OHMS Media URLs

In the OHMS metadata editor, you supply a URL for your media file. The OHMS staff editor uses this URL for giving you a player for sync tasks; the same URL is then included in the XML that powers the end-user viewer – so it’s sort of “fixed” once that XML is loaded – if you are using the standard OHMS viewer, if we are making our own custom one, it can ignore the URL from the OHMS XML, and simply use application logic to create the audio player with appropriate URL.

We will be using derviative media to power OHMS. Likely a “stitched-together” mp3, but even if the work has a single audio file, it’ll still be a derivative.

Our derivatives (as well as our originals) are stored on S3, and generally delivered directly to users from S3.

Our derivatives are currently all stored publically-accessible, even if they are non-public (this is a known flaw in our infrastructure, that hasn’t been prioritized to fix, but we may fix sometiem).

1. S3 public URLs work fine with OHMS

Eg: https://scihist-digicoll-staging-derivatives.s3.amazonaws.com/bca805c3-c07b-4689-897f-4161f6ad9cc6/small_mp3/868eaf7f970cbeb8da3ec5a2a79d39b3.mp3

When added to OHMS metadata as “Media URL” – works just fine, including seeking behavior.
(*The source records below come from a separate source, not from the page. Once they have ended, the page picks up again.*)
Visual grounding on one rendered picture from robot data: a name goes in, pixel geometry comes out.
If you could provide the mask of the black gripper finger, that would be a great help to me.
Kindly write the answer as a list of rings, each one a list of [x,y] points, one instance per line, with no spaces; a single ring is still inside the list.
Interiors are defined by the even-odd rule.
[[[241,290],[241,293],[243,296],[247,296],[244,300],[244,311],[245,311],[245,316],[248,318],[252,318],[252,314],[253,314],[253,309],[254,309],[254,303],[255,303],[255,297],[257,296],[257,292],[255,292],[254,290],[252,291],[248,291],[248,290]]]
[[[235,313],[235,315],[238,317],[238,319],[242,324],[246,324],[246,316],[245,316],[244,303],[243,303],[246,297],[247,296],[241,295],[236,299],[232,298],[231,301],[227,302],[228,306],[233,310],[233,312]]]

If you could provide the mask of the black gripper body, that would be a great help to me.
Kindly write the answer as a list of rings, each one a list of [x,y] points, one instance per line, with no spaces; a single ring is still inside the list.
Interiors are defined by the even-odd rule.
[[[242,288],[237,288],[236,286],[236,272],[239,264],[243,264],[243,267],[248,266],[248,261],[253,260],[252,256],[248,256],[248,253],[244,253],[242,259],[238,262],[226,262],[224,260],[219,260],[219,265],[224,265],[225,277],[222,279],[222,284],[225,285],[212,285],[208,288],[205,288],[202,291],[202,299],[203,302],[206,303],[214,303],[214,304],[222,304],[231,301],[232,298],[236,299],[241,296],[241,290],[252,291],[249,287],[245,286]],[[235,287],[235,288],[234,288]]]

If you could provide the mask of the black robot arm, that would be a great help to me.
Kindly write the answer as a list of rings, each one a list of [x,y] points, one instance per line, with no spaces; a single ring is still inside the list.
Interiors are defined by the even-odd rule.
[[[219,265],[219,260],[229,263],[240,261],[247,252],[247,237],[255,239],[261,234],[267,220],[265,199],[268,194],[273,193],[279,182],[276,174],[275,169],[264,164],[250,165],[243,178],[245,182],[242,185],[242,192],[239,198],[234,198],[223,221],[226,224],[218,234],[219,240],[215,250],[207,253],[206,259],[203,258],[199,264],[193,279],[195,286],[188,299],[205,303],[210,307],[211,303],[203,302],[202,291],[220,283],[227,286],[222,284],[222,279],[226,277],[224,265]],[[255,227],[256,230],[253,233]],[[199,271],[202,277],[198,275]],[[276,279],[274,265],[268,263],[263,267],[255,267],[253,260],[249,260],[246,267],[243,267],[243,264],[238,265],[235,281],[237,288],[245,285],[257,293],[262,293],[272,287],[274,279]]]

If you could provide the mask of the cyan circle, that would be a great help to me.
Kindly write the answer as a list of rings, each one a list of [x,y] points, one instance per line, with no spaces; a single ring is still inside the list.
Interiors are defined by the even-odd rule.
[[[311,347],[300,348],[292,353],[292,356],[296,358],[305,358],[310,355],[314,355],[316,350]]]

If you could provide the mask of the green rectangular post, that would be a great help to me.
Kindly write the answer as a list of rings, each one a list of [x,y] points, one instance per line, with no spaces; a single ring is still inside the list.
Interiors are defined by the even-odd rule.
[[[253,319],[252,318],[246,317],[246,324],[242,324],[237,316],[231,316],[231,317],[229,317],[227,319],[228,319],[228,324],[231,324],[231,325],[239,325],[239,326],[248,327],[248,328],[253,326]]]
Works fine in editor, works fine in standard OHMS viewer “preview”

 

2. Signed S3 URLs do NOT work in OHMS

You can create a “signed” S3 URL, to: A) provide (time-limited) access to a non-public asset, or B. instruct S3 to set certain response headers.

That might look like this:

https://scihist-digicoll-staging-derivatives.s3.amazonaws.com/bca805c3-c07b-4689-897f-4161f6ad9cc6/small_mp3/868eaf7f970cbeb8da3ec5a2a79d39b3.mp3?X-Amz-Algorithm=AWS4-HMAC-SHA256&X-Amz-Credential=AKIAU4GX5J7E4SLLVKXR%2F20200219%2Fus-east-1%2Fs3%2Faws4_request&X-Amz-Date=20200219T174024Z&X-Amz-Expires=900&X-Amz-SignedHeaders=host&X-Amz-Signature=d3db772cbc3e0470ca7df58e035e8c250d24e7851416a78add070aec0f5c5ad2

OHMS editor will refuse to use such a URL, it says:

After more experimintation, the problem seems to be that OHMS editor will refuse to use any URL with a ? (query string) in it. Just adding ?foo=bar to the end of a URL that otherwise works – and where the ?foo=bar version still delivers the same working thing -- makes OHMS editor refuse to use it.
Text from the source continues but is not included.